Accountability: What is it?
January 22, 2003
POLICY HIGHLIGHTER by Jason Mercier, Budget Research Analyst
Accountability has been the subject of much discussion of lately-namely, the lack of it in state government. The resounding failure of Referendum 51 (transportation spending package) in the face of obvious transportation problems, was a loud reminder to state officials that taxpayers no longer trust them to spend tax dollars wisely.
Many state officials seemed surprised by the public repudiation of their spending habits. They shouldn't have been. Numerous examples of waste and mismanagement in state government have roused taxpayer angst. (For more details please visit www.wastewatchers.net.)
Real accountability in government means performing legislatively-mandated missions efficiently, effectively, and economically. For state employees who violate the law or commit fraud, it means tangible consequences exist and are enforced. It means state programs and budgets have clear goals and measurable outcomes. And it means allowing comprehensive and independent performance audits based on those goals.
Most taxpayers understand the necessity of paying for essential services. But we should not be subject to excessive taxes as a result of waste, fraud and mismanagement in government. We have every right to expect that those we hire to manage our tax dollars and services will do so efficiently and effectively.
The only way to ensure that tax dollars are spent wisely is to clearly define the goals of government and make spending transparent.
That said, it is impossible to assess efficiency if government does not determine its core functions and priorities. Defining core functions and identifying measurable activities for successfully achieving each function is the first step to good government. The second step is to identify meaningful performance indicators to show whether the state is successfully achieving its core functions and spending allocated funds wisely. And the third step is to subject the process to comprehensive and independent performance audits.
Taxpayers hired a state auditor to conduct such audits, but he's currently prohibited by the legislature and governor from doing his job. If his hands were untied, his office is convinced that "wide-scale use of performance measures and performance audits will provide policymakers with tools to determine the success of their decisions and give citizens information they need to assess value for their tax dollars.
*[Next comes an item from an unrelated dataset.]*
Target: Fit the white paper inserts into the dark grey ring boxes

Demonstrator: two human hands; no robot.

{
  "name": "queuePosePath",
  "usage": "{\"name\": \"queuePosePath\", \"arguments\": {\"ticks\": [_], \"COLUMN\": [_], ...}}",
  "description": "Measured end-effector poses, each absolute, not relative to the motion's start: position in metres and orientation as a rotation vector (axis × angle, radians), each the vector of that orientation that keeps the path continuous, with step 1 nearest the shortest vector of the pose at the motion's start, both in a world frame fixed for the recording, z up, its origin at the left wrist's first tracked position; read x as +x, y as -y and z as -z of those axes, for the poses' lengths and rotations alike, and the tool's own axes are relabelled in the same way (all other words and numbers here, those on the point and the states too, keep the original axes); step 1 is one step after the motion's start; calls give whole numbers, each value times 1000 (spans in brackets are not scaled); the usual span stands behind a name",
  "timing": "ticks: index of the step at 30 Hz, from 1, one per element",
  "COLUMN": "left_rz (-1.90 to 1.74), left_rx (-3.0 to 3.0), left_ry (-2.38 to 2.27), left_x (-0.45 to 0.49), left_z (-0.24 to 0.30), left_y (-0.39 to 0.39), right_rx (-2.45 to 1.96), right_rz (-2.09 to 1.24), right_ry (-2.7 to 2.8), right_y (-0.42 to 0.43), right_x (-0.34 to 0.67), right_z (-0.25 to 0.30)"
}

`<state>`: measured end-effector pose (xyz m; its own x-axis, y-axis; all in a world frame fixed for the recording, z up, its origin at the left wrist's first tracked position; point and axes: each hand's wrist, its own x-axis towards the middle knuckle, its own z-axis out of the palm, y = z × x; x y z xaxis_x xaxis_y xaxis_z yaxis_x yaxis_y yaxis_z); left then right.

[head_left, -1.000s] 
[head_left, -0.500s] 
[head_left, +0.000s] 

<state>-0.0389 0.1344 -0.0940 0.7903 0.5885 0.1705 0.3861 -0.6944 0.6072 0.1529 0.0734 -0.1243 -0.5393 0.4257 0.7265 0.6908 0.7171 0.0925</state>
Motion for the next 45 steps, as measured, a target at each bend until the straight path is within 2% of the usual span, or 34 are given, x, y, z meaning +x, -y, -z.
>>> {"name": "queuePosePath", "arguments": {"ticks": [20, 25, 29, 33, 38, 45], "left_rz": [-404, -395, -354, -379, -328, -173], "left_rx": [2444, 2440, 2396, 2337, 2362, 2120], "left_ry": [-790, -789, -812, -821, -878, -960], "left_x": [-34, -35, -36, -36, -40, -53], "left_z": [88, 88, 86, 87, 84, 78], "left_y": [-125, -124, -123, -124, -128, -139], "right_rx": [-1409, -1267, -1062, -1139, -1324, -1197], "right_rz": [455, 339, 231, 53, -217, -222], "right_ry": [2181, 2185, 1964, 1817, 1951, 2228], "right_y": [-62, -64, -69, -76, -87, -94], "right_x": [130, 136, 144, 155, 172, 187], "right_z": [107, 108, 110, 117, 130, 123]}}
That will help build citizen trust and confidence in their government."
Remember, properly used performance audits are a tool, not a weapon.
We agree with the state auditor that the critical elements of a successful performance audit program are independence, employee participation, citizen and private sector involvement, and publicly reported results.
A good audit doesn't just follow a money trail and make a de facto report, it evaluates the economy, efficiency and effectiveness of a program so service can be improved. It triggers immediate consequences for any wrongdoing or mismanagement uncovered, and it acknowledges and rewards good performance. Under such a system, the state auditor would also be responsible for reporting on best practices so they could be replicated in other state agencies.
Unfortunately many legislators and agency bureaucrats think internal audits should be enough. Others are reluctant to allow an elected state auditor to do the job for fear his reports will not be independent. They prefer instead to contract with private audit companies. While this is a positive step, it is not sufficient since many companies want to continue doing business with the state and this may influence their willingness to be critical when necessary. (This issue will be discussed in more detail in a subsequent policy highlighter.) We believe performance audits should be under the jurisdiction of the independently elected state auditor.
Some state officials simply lack an understanding of true accountability, while others seem determined to thwart it. Instead of finding ways to implement true accountability, some have talked of hiring additional public relations staff.
The commitment state officials have to a transparent and effective state government will be evident by their willingness to embrace the principles of true accountability. Legislators have the tools before them now to prioritize programs and define expectations. The actions of those who refuse to engage in such a process will also speak volumes of their commitment to good government.